Action item :: Pick out each line of the records that includes the string "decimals", and copy it.

(Dataset entries)
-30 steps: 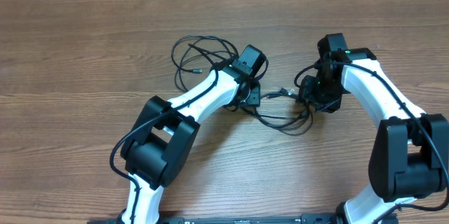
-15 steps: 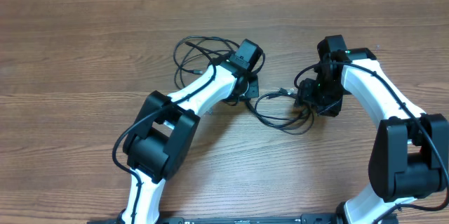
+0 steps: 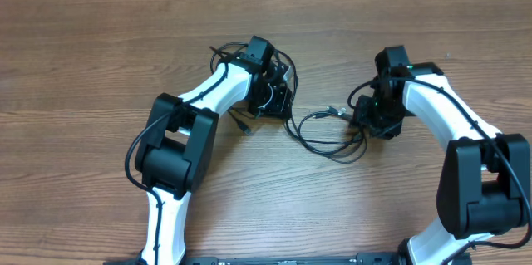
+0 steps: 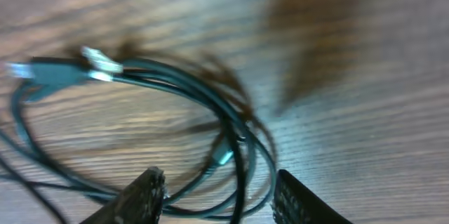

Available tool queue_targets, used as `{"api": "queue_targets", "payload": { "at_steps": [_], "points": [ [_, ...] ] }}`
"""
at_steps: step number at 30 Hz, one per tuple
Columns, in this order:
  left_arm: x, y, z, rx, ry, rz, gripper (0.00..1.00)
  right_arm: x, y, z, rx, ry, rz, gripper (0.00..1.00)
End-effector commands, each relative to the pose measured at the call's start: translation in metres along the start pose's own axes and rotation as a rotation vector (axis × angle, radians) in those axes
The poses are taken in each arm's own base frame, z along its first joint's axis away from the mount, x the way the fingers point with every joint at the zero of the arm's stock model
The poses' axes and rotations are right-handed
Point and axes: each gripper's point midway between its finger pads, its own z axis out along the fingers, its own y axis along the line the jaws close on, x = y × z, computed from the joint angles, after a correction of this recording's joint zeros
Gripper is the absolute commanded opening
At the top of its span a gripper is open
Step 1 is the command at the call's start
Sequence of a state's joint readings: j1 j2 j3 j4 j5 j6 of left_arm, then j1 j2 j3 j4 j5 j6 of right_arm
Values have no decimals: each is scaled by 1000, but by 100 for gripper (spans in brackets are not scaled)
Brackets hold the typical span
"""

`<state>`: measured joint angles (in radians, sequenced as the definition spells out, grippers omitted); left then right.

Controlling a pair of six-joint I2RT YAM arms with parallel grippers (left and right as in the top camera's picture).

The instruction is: Untangle cables

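A black cable loop [image 3: 316, 115] lies on the wooden table between the two arms. In the right wrist view the same loop [image 4: 235, 122] runs between my right gripper's fingers [image 4: 149, 194], with a tagged plug [image 4: 59, 73] at the upper left. My right gripper [image 3: 367, 120] [image 4: 221, 182] is open over the loop's right side. My left gripper [image 3: 277, 96] sits in a second tangle of black cable [image 3: 284, 69]; whether its fingers are open or shut does not show.
A loose cable end [image 3: 243, 124] lies just below the left forearm. Bare wooden tabletop [image 3: 100, 66] surrounds the cables on all sides. The right wrist view is blurred.
My left gripper has moved back up and to the left, against the cable tangle. The right gripper stays open and now sits slightly closer over the loop.
First both grippers were close together at one heap of cable. Then the right gripper was low on the loop, which lay further right. Later the loop lay apart from the left tangle, with the left arm stretched toward it. Now the left gripper is back at its tangle.
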<state>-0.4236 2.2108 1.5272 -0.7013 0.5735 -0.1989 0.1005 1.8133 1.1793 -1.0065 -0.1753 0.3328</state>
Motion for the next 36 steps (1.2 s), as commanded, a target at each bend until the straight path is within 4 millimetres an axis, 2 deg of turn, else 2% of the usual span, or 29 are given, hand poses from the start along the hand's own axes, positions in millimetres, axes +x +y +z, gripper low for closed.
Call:
{"api": "queue_targets", "payload": {
  "at_steps": [1,5,6,7,8,10,12,15,18,22,25,29,31,36],
  "points": [
    [5,2,8,25,29,36,4,10,-16,14,56,18,68,48],
    [7,-2,10,26,35,45,4,22,-28,25,96,41,80,43],
    [7,-2,10,26,35,45,4,24,-29,26,99,47,81,34],
    [7,-2,10,27,34,45,4,25,-30,27,101,51,81,6],
    [6,-3,10,27,33,46,4,26,-30,27,101,52,82,4],
    [5,-4,5,26,38,60,5,23,-28,22,98,51,82,4],
    [3,-6,-4,23,48,94,5,17,-22,9,93,39,80,4],
    [0,-7,-18,-11,54,161,6,1,-1,-23,54,-39,46,4],
    [-2,11,-23,-130,52,154,7,-6,24,-60,8,-135,-33,4],
    [-4,39,-29,-301,39,69,12,1,61,-97,-48,-253,-211,4],
    [-5,55,-35,-392,19,11,15,12,77,-108,-28,-313,-312,4],
    [-5,74,-45,-494,10,-24,34,16,86,-109,44,-367,-373,4],
    [-5,83,-50,-507,9,-43,42,12,90,-110,75,-407,-391,4],
    [-4,95,-59,-483,10,-91,46,-4,82,-118,145,-501,-331,4]
  ]
}}
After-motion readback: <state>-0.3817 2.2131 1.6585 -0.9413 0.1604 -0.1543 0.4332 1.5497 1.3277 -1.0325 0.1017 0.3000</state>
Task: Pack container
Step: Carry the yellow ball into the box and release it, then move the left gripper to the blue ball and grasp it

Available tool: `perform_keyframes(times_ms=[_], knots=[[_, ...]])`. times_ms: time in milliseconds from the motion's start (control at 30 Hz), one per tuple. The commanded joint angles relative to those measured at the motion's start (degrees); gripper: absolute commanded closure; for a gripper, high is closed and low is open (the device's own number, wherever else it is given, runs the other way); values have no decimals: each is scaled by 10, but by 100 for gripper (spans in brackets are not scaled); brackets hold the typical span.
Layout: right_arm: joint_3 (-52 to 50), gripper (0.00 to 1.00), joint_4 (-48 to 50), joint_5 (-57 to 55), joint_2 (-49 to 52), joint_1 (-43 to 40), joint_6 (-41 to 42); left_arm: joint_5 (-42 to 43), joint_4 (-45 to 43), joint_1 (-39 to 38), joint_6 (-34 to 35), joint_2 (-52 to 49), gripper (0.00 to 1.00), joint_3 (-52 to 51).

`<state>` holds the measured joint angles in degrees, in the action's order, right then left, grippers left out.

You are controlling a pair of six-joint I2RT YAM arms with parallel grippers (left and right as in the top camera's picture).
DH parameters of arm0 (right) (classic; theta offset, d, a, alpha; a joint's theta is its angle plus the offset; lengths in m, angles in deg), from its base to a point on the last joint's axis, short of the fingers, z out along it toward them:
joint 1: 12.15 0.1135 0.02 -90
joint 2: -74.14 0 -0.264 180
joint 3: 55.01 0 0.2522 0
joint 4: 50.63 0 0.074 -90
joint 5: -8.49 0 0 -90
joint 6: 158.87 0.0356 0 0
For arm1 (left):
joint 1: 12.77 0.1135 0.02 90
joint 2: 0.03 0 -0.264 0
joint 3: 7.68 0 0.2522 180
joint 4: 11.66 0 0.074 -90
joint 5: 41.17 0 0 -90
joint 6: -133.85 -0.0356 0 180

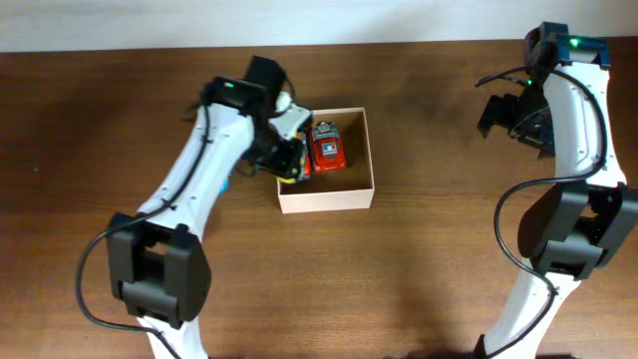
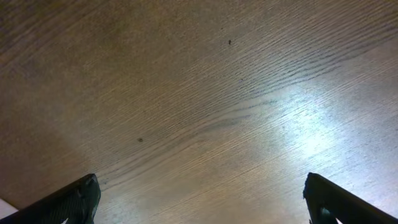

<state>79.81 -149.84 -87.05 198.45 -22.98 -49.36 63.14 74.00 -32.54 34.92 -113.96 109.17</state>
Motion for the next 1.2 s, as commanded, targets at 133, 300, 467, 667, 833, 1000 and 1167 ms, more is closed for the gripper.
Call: perform_keyframes(times_ms=[133,300,467,667,833,1000,1167], knots=[[1,1,0,-3,-11,-1,5,-43,-8,-22,-24,-7,74,10],[1,1,0,-3,-11,-1,5,-43,-7,-22,-24,-8,33,10],[1,1,0,-3,-11,-1,5,-43,-9,-22,-24,-8,23,10],[1,1,0,-3,-11,-1,5,-43,-20,-22,-23,-8,24,10],[1,1,0,-3,-11,-1,5,-109,-24,6,34,-7,25,31],[1,1,0,-3,-11,-1,5,-125,-26,71,96,-2,25,47],[1,1,0,-3,-11,-1,5,-127,-25,131,111,-6,19,30]])
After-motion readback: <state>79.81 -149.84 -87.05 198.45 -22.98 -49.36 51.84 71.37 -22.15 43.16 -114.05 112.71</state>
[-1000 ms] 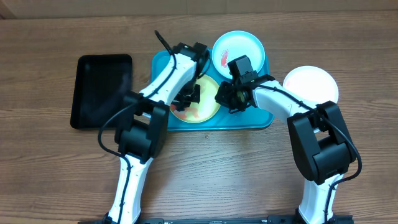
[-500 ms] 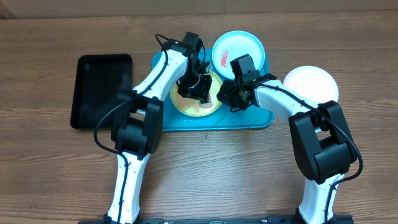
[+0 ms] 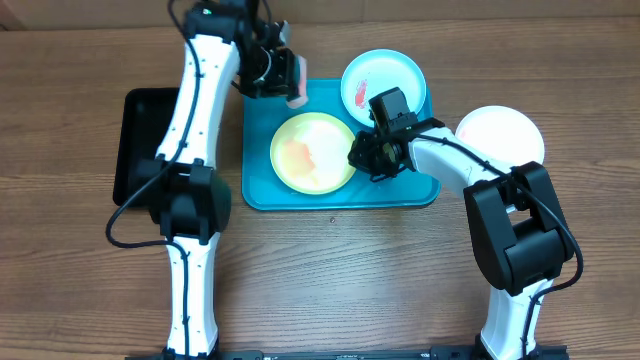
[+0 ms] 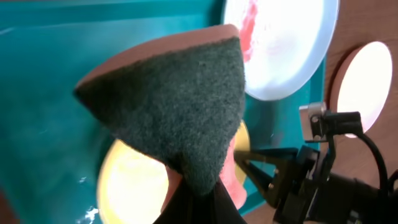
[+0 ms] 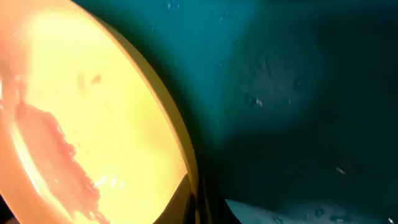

Your response ::
Values have no decimals: each is scaled by 1000, but by 100 for gripper (spans in brackets are not scaled)
Available tool: `perform_keyframes(times_ms=[_], knots=[[_, ...]])`. times_ms: time in milliseconds from the motion's start (control at 30 Hz), one per tuple. The commanded joint angles relative to those measured at the motion's start (degrees); gripper: absolute commanded closure; for a gripper, high is closed and low is open (the device's own number, wherever else it is given, runs the other way); values have no decimals: each is scaled by 10, but by 100 for gripper (spans in brackets are not scaled); brackets hold the typical span.

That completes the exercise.